I found the first season of The Umbrella Academy quite hard work. It is a very complex show with a lot of characters and mythology and it took me until the middle of that season to have any idea what was going on. This season didn’t have that problem because I knew the characters and the purpose of The Commission and to some extent what Professor Hargreaves was up to. For that reason this season was so much more enjoyable.
I loved Klaus wrestling with the ever more corporeal, Ben (Justin H. Min) as well as his desire to reunite with his lost love, Dave (Cody Ray Thompson). I also really enjoyed seeing Allison’s part in the fight for Civil Rights and her relationship with her husband, Raymond (Yusuf Gatewood). She’s not the only one who finds love though. Diego finds himself drawn to his off kilter fellow asylum inmate, Lila (Ritu Arya) and Vanya connects with Sissy (Marin Ireland), a farmer who takes her in. These new relationships make for real character growth and I found myself moved and amused throughout.

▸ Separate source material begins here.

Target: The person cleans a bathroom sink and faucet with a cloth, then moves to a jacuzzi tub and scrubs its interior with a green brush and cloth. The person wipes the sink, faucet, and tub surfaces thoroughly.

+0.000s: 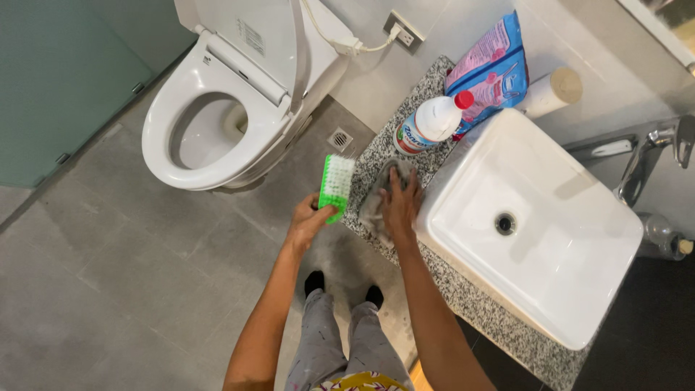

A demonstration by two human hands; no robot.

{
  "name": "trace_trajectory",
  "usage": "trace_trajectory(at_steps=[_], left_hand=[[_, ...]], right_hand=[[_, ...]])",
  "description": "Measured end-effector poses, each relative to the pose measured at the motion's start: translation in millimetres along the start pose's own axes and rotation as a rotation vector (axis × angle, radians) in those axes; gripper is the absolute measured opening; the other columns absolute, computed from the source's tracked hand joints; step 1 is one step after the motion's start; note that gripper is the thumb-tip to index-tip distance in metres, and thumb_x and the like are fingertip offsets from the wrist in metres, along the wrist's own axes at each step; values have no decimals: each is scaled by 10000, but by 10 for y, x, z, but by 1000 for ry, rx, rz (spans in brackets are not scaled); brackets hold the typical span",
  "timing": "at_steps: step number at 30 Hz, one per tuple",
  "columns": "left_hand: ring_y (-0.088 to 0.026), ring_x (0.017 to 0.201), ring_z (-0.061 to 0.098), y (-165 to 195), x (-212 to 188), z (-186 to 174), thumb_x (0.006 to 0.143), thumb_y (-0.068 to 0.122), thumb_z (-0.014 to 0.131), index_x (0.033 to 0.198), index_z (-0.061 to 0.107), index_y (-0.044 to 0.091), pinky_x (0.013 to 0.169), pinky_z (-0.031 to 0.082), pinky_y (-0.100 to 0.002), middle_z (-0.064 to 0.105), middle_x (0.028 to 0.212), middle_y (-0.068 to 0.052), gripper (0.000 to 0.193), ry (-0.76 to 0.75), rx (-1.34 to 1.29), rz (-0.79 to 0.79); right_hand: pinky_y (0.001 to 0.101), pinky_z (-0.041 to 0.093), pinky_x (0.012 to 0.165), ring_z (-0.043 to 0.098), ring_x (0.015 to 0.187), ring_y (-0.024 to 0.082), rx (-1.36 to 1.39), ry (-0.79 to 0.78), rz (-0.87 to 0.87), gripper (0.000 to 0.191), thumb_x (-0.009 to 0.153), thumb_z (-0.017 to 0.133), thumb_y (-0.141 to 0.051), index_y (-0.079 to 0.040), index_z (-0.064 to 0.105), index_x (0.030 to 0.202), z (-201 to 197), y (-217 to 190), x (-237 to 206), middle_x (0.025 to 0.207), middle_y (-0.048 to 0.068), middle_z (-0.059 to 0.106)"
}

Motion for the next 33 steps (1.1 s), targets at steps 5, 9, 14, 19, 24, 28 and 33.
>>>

Without question the best episode is “The Seven Stages” where the two versions of Five end up in the same place and have to manage both imminent paradox psychosis and their endless desire to outwit everyone around them, including themselves (each other?). Aidan Gallagher is absolutely brilliant at portraying an old man trapped in a pre-pubescent body and surrounded by “idiots”. His performance makes the show.
We end off with another major cliffhanger which speaks to one of my questions from the first season, what happened to all the other children born on the same day as the members of the Umbrella Academy and I simply cannot wait to find out. I left the end of the first season wondering if I would bother with the second season but I am so glad I did. Bring on the third.